Nous allons envoyer une expédition dans l'espace.
-
Formidable ! s'écria le deuxième conseiller. Je veux piloter une
fusée.
-
Tais-toi.Tu es tout juste capable de maintenir la pyramide en
équilibre, et la dernière fois, au lieu de méditer, tu avais
dormi, et nous étions la tête en bas. Nous enverrons dans l'espace
des gens capables, des marchands. Leurs vaisseaux spatiaux sont
spacieux, ils peuvent transporter des tonnes de marchandises aux
quatre coins de la galaxie.
-
Mais, chef, la galaxie n'a pas de coins !
Fézir
foudroya l'imbécile d'un air si furieux que celui-ci rentra la tête
dans ses épaules comme une tortue, et se tut. Les marchands
acceptèrent volontiers : ils allaient voir du pays, ça les
désennuierait, eux ; surtout, ce qui est bien souhaitable pour des
marchands, il feraient des échanges de marchandises, et une grande
quantité de bénéfices. Trois fusées partiraient le même jour de
trois pyramides différentes, si longues et si larges qu'on aurait
plutôt dit des immeubles de quarante étages... Il y avait dans
chaque pyramide un conduit spécial, commme un tuyau de canon, qui
s'ouvrait au centre de la terrasse d'en haut.
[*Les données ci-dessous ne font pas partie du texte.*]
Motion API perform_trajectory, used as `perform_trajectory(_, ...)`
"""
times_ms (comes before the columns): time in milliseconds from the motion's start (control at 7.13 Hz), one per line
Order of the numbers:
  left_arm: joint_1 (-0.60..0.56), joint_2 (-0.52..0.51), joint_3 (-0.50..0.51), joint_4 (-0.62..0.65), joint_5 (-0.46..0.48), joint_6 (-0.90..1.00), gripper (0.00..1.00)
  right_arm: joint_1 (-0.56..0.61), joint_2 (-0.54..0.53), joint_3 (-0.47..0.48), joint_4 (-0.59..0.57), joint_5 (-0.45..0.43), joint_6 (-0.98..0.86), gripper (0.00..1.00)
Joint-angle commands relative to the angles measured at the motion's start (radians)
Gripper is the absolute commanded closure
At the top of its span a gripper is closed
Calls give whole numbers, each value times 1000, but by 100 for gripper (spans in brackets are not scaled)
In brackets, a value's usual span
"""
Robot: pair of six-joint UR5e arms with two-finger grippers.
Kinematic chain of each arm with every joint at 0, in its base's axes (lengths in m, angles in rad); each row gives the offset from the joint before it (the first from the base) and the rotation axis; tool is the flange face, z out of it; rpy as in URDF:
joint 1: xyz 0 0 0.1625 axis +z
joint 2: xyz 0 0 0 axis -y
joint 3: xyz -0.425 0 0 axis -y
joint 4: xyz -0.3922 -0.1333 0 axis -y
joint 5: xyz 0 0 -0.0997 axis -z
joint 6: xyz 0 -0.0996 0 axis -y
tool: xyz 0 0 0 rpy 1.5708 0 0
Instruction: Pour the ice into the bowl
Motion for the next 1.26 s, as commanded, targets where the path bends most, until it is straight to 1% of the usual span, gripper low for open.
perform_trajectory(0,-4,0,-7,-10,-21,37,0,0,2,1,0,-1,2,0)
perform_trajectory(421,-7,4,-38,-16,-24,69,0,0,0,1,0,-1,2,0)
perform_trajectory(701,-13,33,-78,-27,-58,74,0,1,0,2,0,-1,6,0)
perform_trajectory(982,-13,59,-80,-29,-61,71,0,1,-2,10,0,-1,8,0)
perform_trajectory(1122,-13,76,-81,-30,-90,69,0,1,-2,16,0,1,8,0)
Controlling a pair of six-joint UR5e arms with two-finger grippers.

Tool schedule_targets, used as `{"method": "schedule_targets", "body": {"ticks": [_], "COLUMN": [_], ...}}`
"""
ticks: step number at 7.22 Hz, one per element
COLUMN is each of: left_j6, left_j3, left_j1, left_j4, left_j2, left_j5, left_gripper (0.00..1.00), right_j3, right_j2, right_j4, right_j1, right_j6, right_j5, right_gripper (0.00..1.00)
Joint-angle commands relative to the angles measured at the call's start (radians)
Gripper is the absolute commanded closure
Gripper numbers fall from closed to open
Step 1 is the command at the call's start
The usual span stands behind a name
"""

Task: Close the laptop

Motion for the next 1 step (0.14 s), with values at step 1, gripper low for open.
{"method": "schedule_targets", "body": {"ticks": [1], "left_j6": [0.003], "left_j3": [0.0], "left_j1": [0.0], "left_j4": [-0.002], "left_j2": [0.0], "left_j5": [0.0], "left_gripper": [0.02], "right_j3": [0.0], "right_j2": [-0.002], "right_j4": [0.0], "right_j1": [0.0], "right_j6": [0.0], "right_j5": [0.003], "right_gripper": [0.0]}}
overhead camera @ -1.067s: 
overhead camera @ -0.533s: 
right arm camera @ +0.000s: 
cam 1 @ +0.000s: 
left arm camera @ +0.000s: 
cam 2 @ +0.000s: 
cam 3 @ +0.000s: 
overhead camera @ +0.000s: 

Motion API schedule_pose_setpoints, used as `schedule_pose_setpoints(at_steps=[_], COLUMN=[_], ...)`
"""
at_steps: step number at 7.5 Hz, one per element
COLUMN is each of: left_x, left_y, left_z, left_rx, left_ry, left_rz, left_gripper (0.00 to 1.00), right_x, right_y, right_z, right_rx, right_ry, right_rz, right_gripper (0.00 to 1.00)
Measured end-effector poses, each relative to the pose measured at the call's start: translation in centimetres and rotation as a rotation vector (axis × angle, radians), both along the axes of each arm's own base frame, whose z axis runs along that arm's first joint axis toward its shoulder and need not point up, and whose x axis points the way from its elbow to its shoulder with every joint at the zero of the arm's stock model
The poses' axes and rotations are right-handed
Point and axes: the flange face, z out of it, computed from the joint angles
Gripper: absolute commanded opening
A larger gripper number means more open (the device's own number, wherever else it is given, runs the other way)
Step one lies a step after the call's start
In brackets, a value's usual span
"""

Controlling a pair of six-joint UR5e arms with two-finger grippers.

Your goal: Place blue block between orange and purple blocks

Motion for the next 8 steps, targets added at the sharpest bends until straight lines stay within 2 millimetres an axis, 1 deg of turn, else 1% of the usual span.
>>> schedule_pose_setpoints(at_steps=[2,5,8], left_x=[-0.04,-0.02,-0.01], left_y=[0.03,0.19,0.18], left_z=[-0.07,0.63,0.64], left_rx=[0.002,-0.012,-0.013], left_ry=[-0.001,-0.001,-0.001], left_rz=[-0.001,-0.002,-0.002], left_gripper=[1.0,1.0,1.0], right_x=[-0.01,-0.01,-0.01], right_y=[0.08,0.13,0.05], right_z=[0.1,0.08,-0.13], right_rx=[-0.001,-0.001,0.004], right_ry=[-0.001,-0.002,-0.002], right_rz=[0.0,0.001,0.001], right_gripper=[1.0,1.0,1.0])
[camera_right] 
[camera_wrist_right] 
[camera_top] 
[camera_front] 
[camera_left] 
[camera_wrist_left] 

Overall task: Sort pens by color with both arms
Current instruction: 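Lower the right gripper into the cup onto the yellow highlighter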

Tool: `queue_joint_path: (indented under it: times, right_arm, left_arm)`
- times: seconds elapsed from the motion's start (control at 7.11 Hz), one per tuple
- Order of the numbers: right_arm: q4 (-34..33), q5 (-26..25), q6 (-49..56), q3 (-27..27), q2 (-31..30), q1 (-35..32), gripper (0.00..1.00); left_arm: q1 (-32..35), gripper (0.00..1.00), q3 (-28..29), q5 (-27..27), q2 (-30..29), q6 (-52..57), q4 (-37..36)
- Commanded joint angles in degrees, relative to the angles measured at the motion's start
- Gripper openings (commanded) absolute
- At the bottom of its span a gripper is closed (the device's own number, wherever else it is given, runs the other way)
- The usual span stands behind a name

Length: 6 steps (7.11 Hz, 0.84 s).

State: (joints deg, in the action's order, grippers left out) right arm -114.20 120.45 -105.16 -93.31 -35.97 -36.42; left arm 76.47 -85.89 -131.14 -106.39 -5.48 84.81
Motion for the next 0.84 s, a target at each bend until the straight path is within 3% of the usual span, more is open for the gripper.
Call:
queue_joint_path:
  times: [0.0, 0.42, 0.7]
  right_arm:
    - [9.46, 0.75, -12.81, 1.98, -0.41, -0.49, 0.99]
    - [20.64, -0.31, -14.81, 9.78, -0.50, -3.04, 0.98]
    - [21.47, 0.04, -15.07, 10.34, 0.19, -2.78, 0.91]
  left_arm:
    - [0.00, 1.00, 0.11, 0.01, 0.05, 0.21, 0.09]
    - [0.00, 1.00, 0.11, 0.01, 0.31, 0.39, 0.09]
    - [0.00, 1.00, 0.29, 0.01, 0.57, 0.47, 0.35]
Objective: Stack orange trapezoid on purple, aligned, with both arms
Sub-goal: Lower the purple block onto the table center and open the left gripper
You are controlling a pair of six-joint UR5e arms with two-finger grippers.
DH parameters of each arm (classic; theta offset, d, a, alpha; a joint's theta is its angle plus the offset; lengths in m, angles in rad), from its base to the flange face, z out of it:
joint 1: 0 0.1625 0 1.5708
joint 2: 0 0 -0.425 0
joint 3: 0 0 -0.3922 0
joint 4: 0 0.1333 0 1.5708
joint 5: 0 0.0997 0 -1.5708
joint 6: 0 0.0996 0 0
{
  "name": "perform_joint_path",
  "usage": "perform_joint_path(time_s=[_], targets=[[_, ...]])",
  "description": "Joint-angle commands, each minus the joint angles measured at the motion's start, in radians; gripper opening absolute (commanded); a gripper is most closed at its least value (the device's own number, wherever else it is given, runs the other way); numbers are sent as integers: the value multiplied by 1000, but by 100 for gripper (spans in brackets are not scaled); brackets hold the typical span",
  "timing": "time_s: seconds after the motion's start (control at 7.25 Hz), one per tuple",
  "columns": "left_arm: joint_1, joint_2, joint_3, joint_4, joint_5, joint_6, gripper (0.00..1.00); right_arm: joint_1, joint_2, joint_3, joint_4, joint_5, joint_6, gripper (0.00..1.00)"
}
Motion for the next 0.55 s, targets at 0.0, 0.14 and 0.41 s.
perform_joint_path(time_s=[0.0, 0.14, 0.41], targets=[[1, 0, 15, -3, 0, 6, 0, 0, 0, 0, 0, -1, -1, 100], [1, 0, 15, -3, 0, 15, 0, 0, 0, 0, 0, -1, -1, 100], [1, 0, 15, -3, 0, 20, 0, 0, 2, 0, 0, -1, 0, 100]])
La chaleur dégagée
par le décollage était emmagasinée dans des radiateurs à
retardement, pour améliorer le chauffage des habitants et faire
mûrir les fruits artificiels.
Vous
voyez, tout était très bien organisé.
Les
marchands naviguèrent très longtemps, chaque groupe dans une
direction différente. Ils visitèrent de nombreuses planètes
habitées tantôt par des hommes tantôt par des animaux de toute
sorte, très intelligents et qui savaient fabriquer une quantité
d'objets utiles et précieux. Leur voyage dura des années.
Sur
chaque planète, ils proposaient leurs marchandises et en obtenaient
d'autres en échange. Pendant de temps, sur Arènka, des guetteurs
observaient le ciel avec impatience, car le premier à signaler le
retour d'un vaisseau recevrait une forte récompense. Enfin les
marchands revinrent, rapportant plus de choses qu'ils n'en avaient
emporté.
Il
y avait des tissus précieux, d'une matière inconnue sur Arènka. Le
chef s'en fit tailler des vêtements pour lui et toute sa famille. Il
y avait des fruits énormes, des diamants géants, des bijoux
sculptés. L'un des vaisseaux ramena même des esclaves, hommes et
femmes. Les marchands rapportèrent des machines à prédire
l'avenir, mais les Arènkadis ne surent pas s'en servir. Les cales
des vaisseaux semblaient inépuisables. On mit des semaines à les
vider. Pourtant, lorsqu'on eut déchargé le dernier tonneau de vin
de chenilles et la dernière machine à se laver les mains, force fut
bien de constater que les gens d'Arènka s'étaient tous enrichis, au
point que nul ne paya d'impôts pendant trois ans, mais que l'ennui
pesait toujours, et même de plus en plus.
Le
chef Fézir avait un fou, le fou du chef, nommé Zirfé. Un jour,
Zirfé dit à Fézir :
"Avez-vous
remarqué cet enfant ?
-
Ce quoi ? dit Fézir.
-
Ces petites choses qu'on aperçoit là, à travers la longue-vue...
Zirfé
avait dirigé l'appareil sur une cour d'école, une espèce de trou
confortable et lumineux, bien à l'abri des regards adultes.
Fézir
appliqua son œil contre le verre, d'un air renfrogné. Un petit
garçon lui apparut. Il jouait aux osselets, les lançant, les
ramassant, en laissant certains sur le sol, apparemment au hasard.
"Je
suis certain, dit le fou du chef, qu'il ne s'ennuie pas, lui.
-
C'est un hasard ! cria le chef du fou en s'écartant de la lunete.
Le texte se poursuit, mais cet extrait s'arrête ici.